From here you probably get the point. Auxietre must create another mask identical to the guardian’s, which requires a resource he doesn’t have. Once he gathers some feathers, he can return to his workshop and construct the new mask. This one, however, will transport him to the guardian’s location instead of the hut. Of course, there isn’t much to do in a broken-down lift dangling miles above the ground. But from this new perspective, Auxietre could spy another mask in the distance, perhaps even in one of the biomes below.
The only veritable puzzle I saw involved fixing the aforementioned broken lift. It was your typical “fix-the-machine” puzzle where players have to piece together interlocking cogs and gears. It was tangible and engaging, but it wasn’t unique. Afterward, when Auxietre showed how operating the lift would require swapping between his two masks, a new level of complexity emerged. With his former mask on, he’d have to hold the lever to move the gondolas. Only once the guardian had made it to the other side could he let go and access a new area.
Here’s the kicker: Operating the lift and swapping the masks could be performed simultaneously. If Auxietre swapped masks while holding the lever down — a maneuver that would require both hands — then the lift would be in a permanently operable state. For this particular puzzle, that level of ingenuity wasn’t necessary. We only had to see that the guardian could make it across the chasm. But I’ll give it brownie points for at least being able to demonstrate more advanced concepts. This was early in the game where it’s best to introduce simple ideas, but Auxietre mentioned that later puzzles would require deeper understanding.
Maskmaker has a minimal aesthetic that’s easy on the eyes and easily communicates what players must do to progress. Auxietre only showed off two biomes during the event, and one of them, the swamp, just for a minute. I also saw the workshop, but I’m not sure if there was anything more than what was on display.
The atmosphere I saw on those snowy peaks rested on a solid foundation. Ramshackle architecture told a story, in no words, of a deserted village. The statue further down the mountain path said, in equal words, the previous residents were reverent people. Some of the magic was lost on belabored explanations. But there’s little doubt that Maskmaker is capable of telling its lore through its atmosphere alone.
What I saw was very much a preview build. The event, hosted online via Discord, illustrated the work that’s gone into the game so far. Even taking this into account, Maskmaker, in its current state, is well polished. While there was only one glitch in the preview, it wasn’t game-breaking. Auxietre said the developers already fixed the minor error.
I’m eager to see how Maskmaker will be received.

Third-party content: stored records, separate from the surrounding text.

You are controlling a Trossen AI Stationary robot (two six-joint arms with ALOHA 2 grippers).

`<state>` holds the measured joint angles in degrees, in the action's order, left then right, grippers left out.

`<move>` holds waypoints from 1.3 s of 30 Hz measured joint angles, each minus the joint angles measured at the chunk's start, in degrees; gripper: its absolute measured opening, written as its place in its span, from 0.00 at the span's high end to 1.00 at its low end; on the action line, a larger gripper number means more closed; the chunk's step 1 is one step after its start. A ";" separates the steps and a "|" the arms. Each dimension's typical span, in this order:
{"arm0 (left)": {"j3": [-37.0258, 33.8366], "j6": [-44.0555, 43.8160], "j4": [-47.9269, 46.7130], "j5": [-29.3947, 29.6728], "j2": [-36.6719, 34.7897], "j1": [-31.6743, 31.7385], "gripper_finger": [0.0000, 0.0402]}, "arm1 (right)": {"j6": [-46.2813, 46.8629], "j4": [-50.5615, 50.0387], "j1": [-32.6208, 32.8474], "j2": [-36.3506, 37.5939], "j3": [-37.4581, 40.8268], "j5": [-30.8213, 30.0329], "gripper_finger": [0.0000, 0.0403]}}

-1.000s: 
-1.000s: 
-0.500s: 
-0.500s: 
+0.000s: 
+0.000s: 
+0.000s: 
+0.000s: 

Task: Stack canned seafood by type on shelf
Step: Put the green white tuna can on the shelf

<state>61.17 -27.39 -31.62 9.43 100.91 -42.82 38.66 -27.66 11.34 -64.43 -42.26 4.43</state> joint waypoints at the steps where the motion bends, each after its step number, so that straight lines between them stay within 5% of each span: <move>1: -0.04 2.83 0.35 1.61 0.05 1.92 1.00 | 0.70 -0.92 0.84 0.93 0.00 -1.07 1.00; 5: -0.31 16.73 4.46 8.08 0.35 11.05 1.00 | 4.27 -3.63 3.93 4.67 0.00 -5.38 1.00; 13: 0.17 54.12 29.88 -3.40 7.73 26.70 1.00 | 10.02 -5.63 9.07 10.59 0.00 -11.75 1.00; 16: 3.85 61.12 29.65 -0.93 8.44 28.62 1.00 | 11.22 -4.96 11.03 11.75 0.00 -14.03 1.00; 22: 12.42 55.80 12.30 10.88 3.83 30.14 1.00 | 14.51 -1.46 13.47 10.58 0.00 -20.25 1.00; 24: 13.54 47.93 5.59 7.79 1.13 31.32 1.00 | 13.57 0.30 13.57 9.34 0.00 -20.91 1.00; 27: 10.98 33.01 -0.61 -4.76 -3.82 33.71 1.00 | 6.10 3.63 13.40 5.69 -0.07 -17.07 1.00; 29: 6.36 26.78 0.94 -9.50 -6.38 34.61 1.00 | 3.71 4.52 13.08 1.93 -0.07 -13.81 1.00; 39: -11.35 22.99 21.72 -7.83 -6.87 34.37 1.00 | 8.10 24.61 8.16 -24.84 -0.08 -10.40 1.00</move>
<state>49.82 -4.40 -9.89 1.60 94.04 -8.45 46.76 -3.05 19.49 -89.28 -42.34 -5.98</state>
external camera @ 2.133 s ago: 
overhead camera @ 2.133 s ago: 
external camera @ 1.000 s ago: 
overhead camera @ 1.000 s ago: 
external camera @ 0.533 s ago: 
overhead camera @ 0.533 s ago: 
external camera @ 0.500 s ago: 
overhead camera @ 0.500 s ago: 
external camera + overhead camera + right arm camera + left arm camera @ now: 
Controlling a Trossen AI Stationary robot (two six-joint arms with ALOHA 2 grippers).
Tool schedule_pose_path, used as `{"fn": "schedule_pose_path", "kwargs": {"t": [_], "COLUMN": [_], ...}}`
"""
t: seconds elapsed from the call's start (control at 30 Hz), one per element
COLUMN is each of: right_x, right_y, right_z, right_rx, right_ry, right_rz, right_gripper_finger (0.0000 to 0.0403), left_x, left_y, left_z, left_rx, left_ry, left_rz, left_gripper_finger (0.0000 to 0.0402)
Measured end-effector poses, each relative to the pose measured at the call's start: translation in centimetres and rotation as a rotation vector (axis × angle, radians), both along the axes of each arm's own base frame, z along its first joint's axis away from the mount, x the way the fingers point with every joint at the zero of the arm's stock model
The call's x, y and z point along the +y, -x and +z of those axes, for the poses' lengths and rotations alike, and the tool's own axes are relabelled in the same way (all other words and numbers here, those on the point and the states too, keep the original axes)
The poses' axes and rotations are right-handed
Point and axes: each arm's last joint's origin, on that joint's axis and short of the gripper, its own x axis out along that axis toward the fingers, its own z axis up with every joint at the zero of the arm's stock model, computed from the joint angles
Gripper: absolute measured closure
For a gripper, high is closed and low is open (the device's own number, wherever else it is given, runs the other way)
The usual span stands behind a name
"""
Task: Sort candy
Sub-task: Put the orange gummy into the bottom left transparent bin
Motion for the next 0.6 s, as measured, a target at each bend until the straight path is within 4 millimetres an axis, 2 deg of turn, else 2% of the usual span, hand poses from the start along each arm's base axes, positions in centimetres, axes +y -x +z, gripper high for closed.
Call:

The loop of creating masks and using them to venture to parts unknown sparks enough intrigue to warrant attention. There’s also an obvious tangibility to the gameplay that makes it suitable for the VR space. Wrapped up in a shade of minimalism with a sense of atmosphere and placed in the hands of a studio that has demonstrated it can create meaningful VR experiences, Maskmaker is likely to be a success.
Maskmaker is set to release April 20 for the Oculus Rift S, Oculus Quest (via Link cable), Playstation VR, HTC Vive, and PC VR via SteamVR.